Infamous Quests LLC
- Company type: Private
- Founded: 2012
- Headquarters: Syracuse, NY, United States
- Key people: Steven Alexander, Shawn Mills, James Broom
- Products: Quest for Infamy Order of Thorne
- Website: www.infamous-quests.com

= Infamous Quests =

Independent video game developer

Infamous Quests is an independent video game developer, known for developing adventure games. It was founded in 2012 by Steven Alexander and Shawn Mills who previously founded Infamous Adventures, an amateur game development company that remade old Sierra Entertainment adventure games of the early 1990s. The two chose to form Infamous Quests in order to separate it from their free fan-remake development company and in 2012 they announced Quest for Infamy, an adventure RPG made with Adventure Game Studio where the player assumes the role of the morally gray William Roehm. The developers raised $63,281 on Kickstarter to produce Quest For Infamy, and in June 2014 the game made Time Magazine's 20 Video Games To Watch for Summer 2014 list.

Quest for Infamy was released in 2014 and in March 2015 the company announced two new game titles, Order of the Thorne: The King's Challenge, a point and click adventure game that is the first in a planned anthology series of games, and a prequel to Quest for Infamy, titled Quest for Infamy: Roehm to Ruin.

== Quest for Infamy ==

Quest for Infamy is a point and click adventure RPG created for Windows, Mac OS X and Linux, inspired by Sierra's Quest for Glory series. Gameplay revolves around the player assuming the role of one of three anti-heroes, a brigand, rogue, or sorcerer. Reception for the game has been mixed to positive. Quest for Infamy was released on July 7, 2014, for commercial distribution through Steam, publisher Phoenix Online Studios, and GOG.com.

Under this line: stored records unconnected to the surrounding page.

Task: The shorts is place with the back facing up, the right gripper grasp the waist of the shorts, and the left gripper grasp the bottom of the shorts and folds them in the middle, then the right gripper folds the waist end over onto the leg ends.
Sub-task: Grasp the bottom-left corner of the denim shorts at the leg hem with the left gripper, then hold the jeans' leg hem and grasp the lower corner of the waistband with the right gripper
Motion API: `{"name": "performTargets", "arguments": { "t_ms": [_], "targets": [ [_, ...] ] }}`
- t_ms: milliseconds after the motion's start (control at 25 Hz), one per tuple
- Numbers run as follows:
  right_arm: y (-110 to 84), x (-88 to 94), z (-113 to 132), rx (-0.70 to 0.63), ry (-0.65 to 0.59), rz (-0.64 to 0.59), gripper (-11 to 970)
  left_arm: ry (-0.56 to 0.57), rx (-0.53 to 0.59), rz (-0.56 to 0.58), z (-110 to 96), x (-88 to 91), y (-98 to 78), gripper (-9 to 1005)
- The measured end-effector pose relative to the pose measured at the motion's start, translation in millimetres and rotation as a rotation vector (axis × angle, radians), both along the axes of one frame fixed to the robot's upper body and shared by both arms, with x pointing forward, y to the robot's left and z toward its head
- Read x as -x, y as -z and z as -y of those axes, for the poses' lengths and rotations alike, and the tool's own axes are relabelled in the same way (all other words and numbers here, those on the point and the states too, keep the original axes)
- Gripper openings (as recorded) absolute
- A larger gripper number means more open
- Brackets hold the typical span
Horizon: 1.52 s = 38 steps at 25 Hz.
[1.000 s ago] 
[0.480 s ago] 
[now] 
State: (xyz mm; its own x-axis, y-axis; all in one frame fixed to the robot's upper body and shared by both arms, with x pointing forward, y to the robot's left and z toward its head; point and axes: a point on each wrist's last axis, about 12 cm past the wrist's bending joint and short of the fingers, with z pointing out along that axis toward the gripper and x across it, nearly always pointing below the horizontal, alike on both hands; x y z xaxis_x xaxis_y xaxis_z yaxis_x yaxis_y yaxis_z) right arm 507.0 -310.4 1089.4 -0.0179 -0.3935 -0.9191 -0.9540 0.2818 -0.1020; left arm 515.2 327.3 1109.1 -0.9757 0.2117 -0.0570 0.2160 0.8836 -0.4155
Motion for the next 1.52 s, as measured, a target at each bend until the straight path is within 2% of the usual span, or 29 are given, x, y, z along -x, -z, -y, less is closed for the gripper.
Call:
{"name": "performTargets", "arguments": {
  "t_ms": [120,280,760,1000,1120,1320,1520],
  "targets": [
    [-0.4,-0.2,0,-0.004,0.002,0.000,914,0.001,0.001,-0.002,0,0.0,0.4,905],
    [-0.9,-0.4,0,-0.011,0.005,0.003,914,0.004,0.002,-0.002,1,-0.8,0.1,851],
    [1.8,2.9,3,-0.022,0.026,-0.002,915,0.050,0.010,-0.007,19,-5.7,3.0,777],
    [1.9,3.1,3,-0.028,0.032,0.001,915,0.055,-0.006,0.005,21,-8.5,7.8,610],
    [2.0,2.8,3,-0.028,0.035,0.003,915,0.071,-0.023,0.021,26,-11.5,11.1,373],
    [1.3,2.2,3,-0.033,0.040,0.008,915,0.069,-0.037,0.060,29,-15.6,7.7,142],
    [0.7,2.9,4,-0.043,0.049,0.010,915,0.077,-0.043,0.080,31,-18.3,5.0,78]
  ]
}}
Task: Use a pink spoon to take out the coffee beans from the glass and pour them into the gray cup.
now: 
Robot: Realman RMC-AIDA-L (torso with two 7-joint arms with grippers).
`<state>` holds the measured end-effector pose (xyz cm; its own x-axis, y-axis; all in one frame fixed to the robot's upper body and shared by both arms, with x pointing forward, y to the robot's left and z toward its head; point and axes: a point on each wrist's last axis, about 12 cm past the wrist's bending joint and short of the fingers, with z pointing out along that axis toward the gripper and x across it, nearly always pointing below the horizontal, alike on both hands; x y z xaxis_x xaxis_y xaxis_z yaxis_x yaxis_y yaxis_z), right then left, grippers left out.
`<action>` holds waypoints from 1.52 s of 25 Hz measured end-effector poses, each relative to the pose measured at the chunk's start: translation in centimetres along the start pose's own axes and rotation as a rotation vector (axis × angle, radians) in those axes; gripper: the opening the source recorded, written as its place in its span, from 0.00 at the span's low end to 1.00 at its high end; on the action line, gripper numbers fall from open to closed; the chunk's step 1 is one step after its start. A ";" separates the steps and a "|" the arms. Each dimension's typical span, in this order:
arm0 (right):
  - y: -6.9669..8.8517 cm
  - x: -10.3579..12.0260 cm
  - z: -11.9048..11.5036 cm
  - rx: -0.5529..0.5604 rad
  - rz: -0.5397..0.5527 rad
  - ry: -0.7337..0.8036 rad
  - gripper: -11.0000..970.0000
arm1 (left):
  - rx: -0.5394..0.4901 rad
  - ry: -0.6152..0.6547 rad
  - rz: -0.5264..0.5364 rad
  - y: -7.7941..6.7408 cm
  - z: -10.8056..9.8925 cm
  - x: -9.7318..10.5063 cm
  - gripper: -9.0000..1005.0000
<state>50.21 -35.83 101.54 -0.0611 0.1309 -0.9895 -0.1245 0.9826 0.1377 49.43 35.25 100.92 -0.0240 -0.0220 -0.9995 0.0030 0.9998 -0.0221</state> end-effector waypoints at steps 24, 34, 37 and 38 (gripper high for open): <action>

It was nominated for the 2014 Indie Game of the Year at IndieDB, where it was one of the top 100 nominations. The game received several nominations at the AGS Awards, winning 4 awards including Best Character Lead, Best Puzzles, Best Music & Sounds and Best Gameplay. It was also nominated for Best Writing (Comedy) at the Aggie Awards at Adventure Gamers.

== Order of the Thorne and Roehm to Ruin ==

Following the announcement of their existence in March 2015, Infamous Quests launched a Kickstarter campaign to fund the completion of the two titles. On May 3, 2015, the campaign succeeded, bringing the team $30,944 plus additional funds via PayPal, allowing them to announce a third game, Order of the Thorne: Fortress of Fire as well as the two promised by the initial campaign pitch. Order of the Thorne: The King's Challenge was released early in 2016, delivering on the first title committed to by the crowd-funding campaign.